▸ EXERCISE INSTRUCTIONS: Across the entries below, count the lines in which the word "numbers" occurs. Reply with the count alone.
[[ PROVIDED DATA, beginning ]]
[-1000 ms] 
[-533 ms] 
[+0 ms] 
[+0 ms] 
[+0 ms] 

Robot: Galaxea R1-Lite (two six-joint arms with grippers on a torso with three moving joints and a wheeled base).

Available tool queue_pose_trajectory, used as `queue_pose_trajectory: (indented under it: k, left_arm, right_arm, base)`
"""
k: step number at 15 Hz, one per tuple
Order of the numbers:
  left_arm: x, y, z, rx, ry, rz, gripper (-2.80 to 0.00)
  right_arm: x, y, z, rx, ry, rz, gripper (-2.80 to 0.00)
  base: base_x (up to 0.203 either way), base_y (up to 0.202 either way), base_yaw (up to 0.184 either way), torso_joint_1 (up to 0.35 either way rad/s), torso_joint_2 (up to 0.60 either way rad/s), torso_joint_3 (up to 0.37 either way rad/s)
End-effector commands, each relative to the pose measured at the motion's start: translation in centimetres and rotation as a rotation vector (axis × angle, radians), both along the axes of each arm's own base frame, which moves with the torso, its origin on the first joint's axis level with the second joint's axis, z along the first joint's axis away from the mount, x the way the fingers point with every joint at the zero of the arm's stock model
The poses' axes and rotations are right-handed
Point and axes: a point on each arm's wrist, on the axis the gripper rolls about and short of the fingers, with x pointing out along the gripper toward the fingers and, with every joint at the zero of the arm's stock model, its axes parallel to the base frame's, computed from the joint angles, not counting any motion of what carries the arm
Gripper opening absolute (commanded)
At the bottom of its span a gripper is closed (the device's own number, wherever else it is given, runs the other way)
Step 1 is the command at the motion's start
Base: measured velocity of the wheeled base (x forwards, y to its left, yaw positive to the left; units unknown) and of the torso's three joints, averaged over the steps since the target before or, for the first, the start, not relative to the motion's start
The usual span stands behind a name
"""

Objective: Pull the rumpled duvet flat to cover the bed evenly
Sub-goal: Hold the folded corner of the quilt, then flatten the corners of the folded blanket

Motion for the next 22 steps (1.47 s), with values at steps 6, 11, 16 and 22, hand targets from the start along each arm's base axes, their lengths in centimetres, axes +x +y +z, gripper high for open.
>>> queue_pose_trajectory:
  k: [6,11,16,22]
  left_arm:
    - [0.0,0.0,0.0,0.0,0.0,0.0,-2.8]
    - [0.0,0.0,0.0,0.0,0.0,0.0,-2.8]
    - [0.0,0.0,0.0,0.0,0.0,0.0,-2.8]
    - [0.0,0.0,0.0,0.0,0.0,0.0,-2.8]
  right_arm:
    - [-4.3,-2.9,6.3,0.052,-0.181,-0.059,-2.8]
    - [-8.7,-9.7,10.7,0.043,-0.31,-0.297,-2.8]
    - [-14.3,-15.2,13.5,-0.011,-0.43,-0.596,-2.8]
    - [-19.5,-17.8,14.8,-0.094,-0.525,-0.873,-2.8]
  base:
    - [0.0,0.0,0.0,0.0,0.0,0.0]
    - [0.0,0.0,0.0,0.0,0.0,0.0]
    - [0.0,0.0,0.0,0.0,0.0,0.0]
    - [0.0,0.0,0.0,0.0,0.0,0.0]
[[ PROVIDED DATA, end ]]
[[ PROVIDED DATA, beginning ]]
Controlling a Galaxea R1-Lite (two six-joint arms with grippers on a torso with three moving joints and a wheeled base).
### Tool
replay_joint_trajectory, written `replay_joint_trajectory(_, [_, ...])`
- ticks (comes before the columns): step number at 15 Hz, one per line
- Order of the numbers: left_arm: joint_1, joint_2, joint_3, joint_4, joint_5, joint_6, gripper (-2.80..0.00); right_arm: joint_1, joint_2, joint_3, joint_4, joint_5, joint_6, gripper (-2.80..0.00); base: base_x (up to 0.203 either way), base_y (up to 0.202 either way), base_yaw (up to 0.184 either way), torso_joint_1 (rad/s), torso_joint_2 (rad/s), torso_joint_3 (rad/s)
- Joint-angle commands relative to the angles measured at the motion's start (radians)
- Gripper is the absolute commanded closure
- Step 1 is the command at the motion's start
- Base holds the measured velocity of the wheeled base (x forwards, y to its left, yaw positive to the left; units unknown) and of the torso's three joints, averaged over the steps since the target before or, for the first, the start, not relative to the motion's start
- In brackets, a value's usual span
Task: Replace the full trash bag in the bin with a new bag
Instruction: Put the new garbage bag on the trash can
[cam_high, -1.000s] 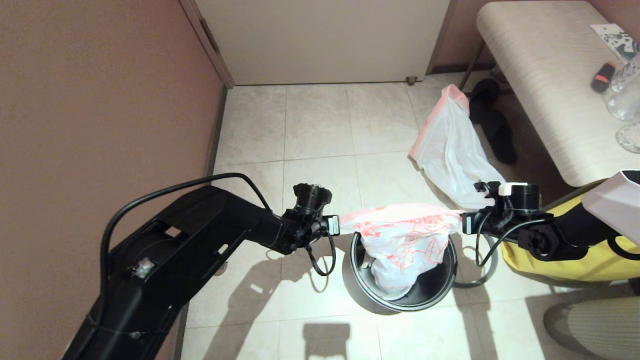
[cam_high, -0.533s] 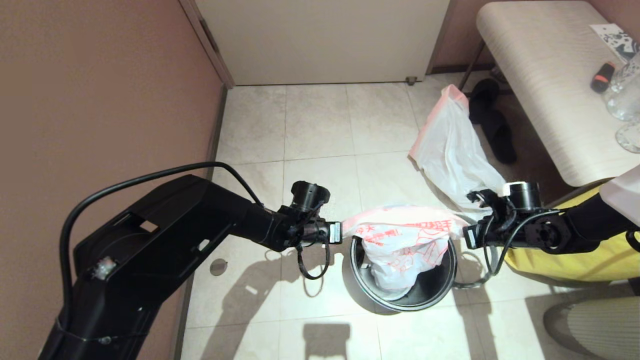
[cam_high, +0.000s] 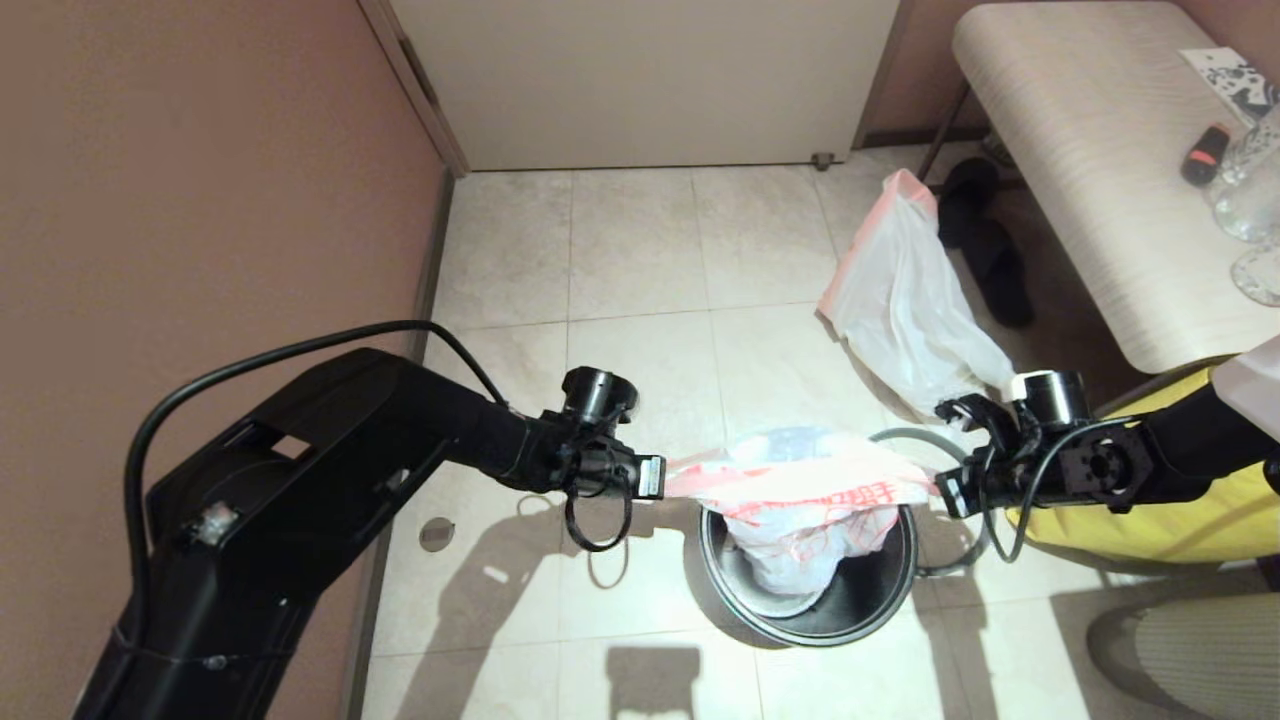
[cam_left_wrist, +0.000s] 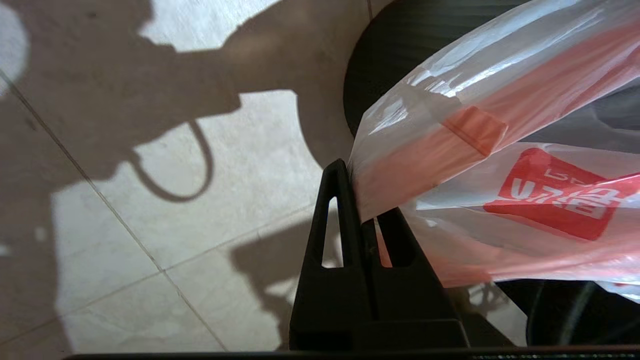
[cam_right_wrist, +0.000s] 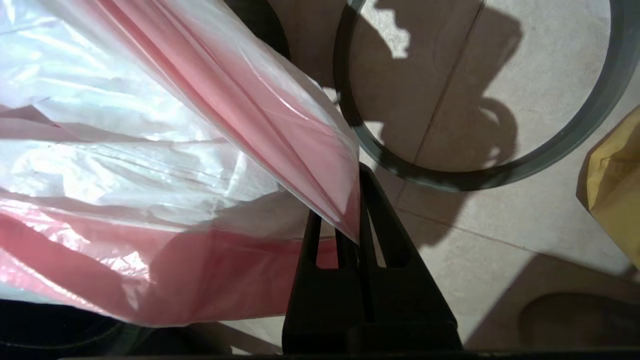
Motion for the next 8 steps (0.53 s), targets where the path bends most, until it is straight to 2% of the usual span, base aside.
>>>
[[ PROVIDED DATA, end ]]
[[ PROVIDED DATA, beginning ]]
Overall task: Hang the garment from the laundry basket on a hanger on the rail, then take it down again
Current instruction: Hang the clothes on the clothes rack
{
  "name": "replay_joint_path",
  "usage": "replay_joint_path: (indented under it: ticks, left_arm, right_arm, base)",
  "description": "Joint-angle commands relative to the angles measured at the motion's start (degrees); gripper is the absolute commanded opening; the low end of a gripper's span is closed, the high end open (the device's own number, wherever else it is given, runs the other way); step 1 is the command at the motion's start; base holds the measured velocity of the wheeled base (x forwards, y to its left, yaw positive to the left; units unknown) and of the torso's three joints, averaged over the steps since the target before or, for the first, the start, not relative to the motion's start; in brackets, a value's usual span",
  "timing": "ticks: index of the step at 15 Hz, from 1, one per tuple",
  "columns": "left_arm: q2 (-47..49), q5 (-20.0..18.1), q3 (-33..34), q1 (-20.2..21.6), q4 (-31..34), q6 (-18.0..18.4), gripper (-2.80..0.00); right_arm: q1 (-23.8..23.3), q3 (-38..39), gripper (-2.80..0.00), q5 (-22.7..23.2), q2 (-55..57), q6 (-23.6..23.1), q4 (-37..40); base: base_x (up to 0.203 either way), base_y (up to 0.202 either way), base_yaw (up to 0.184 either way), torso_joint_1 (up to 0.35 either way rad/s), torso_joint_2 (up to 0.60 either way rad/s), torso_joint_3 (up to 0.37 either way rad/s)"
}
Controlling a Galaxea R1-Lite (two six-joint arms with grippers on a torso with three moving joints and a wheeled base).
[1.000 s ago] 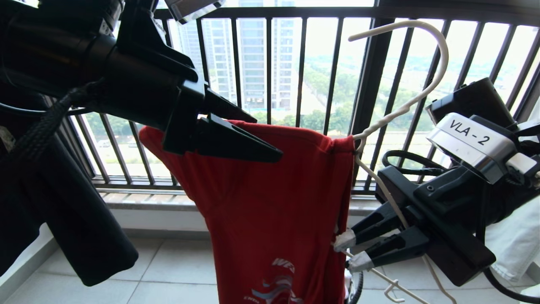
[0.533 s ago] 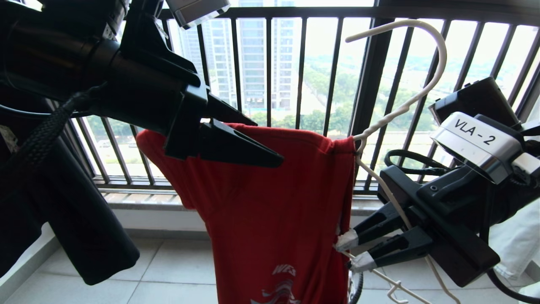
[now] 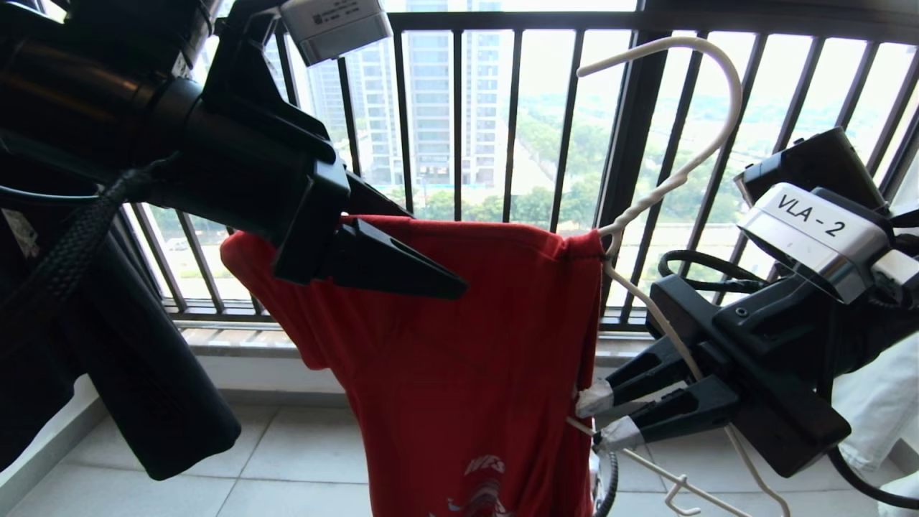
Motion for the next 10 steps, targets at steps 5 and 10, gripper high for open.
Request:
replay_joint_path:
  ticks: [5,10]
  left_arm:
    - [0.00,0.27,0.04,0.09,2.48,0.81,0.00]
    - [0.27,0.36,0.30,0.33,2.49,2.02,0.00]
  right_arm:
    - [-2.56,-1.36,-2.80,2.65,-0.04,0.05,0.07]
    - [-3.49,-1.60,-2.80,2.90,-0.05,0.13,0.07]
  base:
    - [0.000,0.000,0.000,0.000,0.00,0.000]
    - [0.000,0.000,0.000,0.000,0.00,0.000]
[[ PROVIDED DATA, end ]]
▸ SOLUTION TO THIS PROBLEM: 2